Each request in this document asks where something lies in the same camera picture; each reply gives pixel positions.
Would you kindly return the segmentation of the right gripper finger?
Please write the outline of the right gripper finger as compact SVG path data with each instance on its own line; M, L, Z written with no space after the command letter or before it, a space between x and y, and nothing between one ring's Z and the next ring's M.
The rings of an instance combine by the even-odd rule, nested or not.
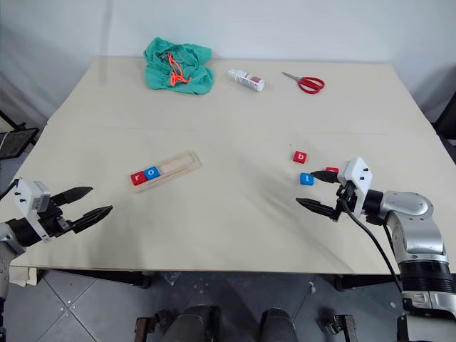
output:
M321 180L323 182L327 182L327 183L331 183L331 184L339 183L337 172L319 170L319 171L312 172L311 175L314 178Z
M296 198L296 201L304 208L309 211L328 217L330 219L334 218L335 209L327 205L321 204L319 201L309 198Z

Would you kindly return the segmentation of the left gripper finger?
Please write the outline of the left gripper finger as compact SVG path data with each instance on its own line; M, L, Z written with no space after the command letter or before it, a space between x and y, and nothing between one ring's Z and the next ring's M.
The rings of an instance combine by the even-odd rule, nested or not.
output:
M105 206L96 208L90 212L85 213L80 219L72 222L71 229L77 234L83 230L92 227L99 221L104 219L113 209L113 206Z
M92 191L92 187L74 187L72 189L66 190L61 192L57 195L53 196L53 203L57 206L62 206L64 204L70 204L72 202L78 201L84 196L86 196L90 191Z

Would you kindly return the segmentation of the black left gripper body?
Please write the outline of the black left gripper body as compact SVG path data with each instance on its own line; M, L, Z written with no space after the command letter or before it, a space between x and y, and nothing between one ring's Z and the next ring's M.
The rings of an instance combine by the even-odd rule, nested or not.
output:
M68 204L66 200L50 200L46 210L38 212L38 222L49 237L59 237L76 228L74 222L63 217L62 205Z

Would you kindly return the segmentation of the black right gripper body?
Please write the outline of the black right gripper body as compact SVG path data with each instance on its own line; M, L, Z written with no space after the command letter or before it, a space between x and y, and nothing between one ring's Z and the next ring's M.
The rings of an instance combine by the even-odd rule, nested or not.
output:
M354 217L353 211L356 206L357 195L355 194L356 186L352 181L347 181L345 185L340 185L337 192L336 208L332 214L332 220L337 222L344 212L350 218Z

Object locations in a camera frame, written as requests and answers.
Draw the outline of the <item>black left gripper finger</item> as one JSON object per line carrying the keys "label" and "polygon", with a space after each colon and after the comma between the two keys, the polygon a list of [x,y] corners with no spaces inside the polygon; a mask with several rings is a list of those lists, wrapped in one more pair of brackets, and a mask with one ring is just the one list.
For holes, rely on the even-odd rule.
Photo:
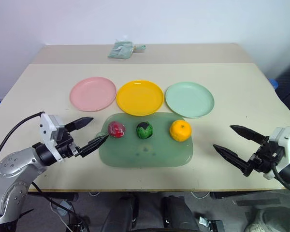
{"label": "black left gripper finger", "polygon": [[68,124],[66,124],[64,126],[65,130],[67,132],[72,132],[74,130],[79,130],[83,127],[85,127],[87,124],[89,124],[91,121],[93,121],[93,117],[89,117],[89,116],[86,116],[86,117],[81,117],[77,120],[74,120]]}
{"label": "black left gripper finger", "polygon": [[108,137],[109,135],[101,135],[89,141],[86,146],[77,149],[78,155],[80,155],[81,157],[85,157],[91,154],[95,150],[99,149],[99,147],[107,140]]}

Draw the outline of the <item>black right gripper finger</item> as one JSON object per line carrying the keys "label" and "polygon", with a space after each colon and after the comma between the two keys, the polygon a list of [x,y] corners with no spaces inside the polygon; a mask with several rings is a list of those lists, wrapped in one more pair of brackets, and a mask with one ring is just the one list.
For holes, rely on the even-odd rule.
{"label": "black right gripper finger", "polygon": [[238,168],[244,176],[248,177],[253,171],[251,164],[239,158],[236,153],[220,145],[213,144],[213,147],[227,162]]}
{"label": "black right gripper finger", "polygon": [[244,137],[247,140],[252,140],[262,146],[269,146],[268,145],[269,136],[264,136],[244,126],[230,125],[230,128],[232,128],[238,135]]}

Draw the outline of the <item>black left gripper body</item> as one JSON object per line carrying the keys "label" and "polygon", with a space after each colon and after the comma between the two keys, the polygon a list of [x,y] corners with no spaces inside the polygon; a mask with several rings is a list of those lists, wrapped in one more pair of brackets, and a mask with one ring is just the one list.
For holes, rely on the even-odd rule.
{"label": "black left gripper body", "polygon": [[80,155],[79,147],[76,146],[70,132],[65,127],[59,130],[55,141],[55,148],[63,159]]}

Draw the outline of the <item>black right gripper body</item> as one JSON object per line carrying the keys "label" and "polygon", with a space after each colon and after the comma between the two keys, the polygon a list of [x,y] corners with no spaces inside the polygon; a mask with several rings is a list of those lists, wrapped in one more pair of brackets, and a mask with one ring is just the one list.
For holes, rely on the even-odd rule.
{"label": "black right gripper body", "polygon": [[248,160],[249,169],[259,173],[268,173],[272,164],[277,165],[283,157],[283,147],[273,141],[264,141]]}

------------------------

> Problem to solve: Without copying any picture, repeat the full listing above word for word.

> Response:
Each request in this document asks where something lies in the same camera picture; each reply gives pixel positions.
Would you kindly return the segmentation of the right gripper finger?
Please write the outline of the right gripper finger as compact SVG path data with each instance on its own line; M, L, Z written with no space after the command letter or before it, a space between x and y, and nothing between one ring's Z and the next ring's M.
The rings of an instance combine by the even-odd rule, nested or not.
output:
M321 180L323 182L327 182L327 183L331 183L331 184L339 183L337 172L319 170L319 171L312 172L311 175L314 178Z
M296 198L296 201L304 208L309 211L328 217L330 219L334 218L335 209L327 205L321 204L319 201L309 198Z

Would you kindly return the segmentation of the left gripper finger?
Please write the outline of the left gripper finger as compact SVG path data with each instance on its own line; M, L, Z written with no space after the command letter or before it, a space between x and y, and nothing between one ring's Z and the next ring's M.
The rings of an instance combine by the even-odd rule, nested or not.
output:
M105 206L96 208L90 212L85 213L80 219L72 222L71 229L77 234L83 230L92 227L99 221L104 219L113 209L113 206Z
M92 191L92 187L74 187L72 189L66 190L61 192L57 195L53 196L53 203L57 206L62 206L64 204L70 204L72 202L78 201L84 196L86 196L90 191Z

Would you kindly return the segmentation of the black left gripper body?
Please write the outline of the black left gripper body as compact SVG path data with each instance on its own line; M, L, Z written with no space after the command letter or before it, a space between x and y, and nothing between one ring's Z and the next ring's M.
The rings of an instance combine by the even-odd rule, nested or not.
output:
M68 204L66 200L50 200L46 210L38 212L38 222L49 237L59 237L76 228L74 222L63 217L62 205Z

Would you kindly return the segmentation of the black right gripper body?
Please write the outline of the black right gripper body as compact SVG path data with each instance on its own line; M, L, Z written with no space after the command letter or before it, a space between x and y, and nothing between one ring's Z and the next ring's M.
The rings of an instance combine by the even-odd rule, nested or not.
output:
M354 217L353 211L356 206L357 195L355 194L356 186L352 181L347 181L345 185L340 185L337 192L336 208L332 214L332 220L337 222L344 212L350 218Z

Object locations in a camera frame, written as requests and answers.
Draw the outline of the <item>black left gripper finger</item> as one JSON object per line carrying the keys "label" and "polygon", with a space after each colon and after the comma between the two keys, the polygon a list of [x,y] corners with no spaces inside the polygon; a mask with several rings is a list of those lists, wrapped in one more pair of brackets, and a mask with one ring is just the one list.
For holes, rely on the even-odd rule.
Photo:
{"label": "black left gripper finger", "polygon": [[68,124],[66,124],[64,126],[65,130],[67,132],[72,132],[74,130],[79,130],[83,127],[85,127],[87,124],[89,124],[91,121],[93,121],[93,117],[89,117],[89,116],[86,116],[86,117],[81,117],[77,120],[74,120]]}
{"label": "black left gripper finger", "polygon": [[108,137],[109,135],[101,135],[89,141],[86,146],[77,149],[78,155],[80,155],[81,157],[85,157],[91,154],[95,150],[99,149],[99,147],[107,140]]}

Draw the outline of the <item>black right gripper finger</item> as one JSON object per line carrying the keys "label" and "polygon", with a space after each colon and after the comma between the two keys, the polygon a list of [x,y] corners with no spaces inside the polygon; a mask with several rings is a list of those lists, wrapped in one more pair of brackets, and a mask with one ring is just the one list.
For holes, rely on the even-odd rule.
{"label": "black right gripper finger", "polygon": [[238,168],[244,176],[248,177],[253,171],[251,164],[239,158],[236,153],[220,145],[213,144],[213,147],[227,162]]}
{"label": "black right gripper finger", "polygon": [[244,137],[247,140],[252,140],[262,146],[269,146],[268,145],[269,136],[264,136],[244,126],[230,125],[230,128],[232,128],[238,135]]}

Draw the outline of the <item>black left gripper body</item> as one JSON object per line carrying the keys "label" and "polygon", with a space after each colon and after the comma between the two keys, the polygon a list of [x,y] corners with no spaces inside the polygon; a mask with several rings is a list of those lists, wrapped in one more pair of brackets, and a mask with one ring is just the one list.
For holes, rely on the even-odd rule.
{"label": "black left gripper body", "polygon": [[80,155],[79,147],[76,146],[70,132],[65,127],[59,130],[55,141],[55,148],[63,159]]}

Draw the outline of the <item>black right gripper body</item> as one JSON object per line carrying the keys "label" and "polygon", with a space after each colon and after the comma between the two keys, the polygon a list of [x,y] corners with no spaces inside the polygon; a mask with several rings is a list of those lists, wrapped in one more pair of brackets, and a mask with one ring is just the one list.
For holes, rely on the even-odd rule.
{"label": "black right gripper body", "polygon": [[248,160],[249,169],[259,173],[268,173],[272,164],[277,165],[283,157],[283,147],[273,141],[264,141]]}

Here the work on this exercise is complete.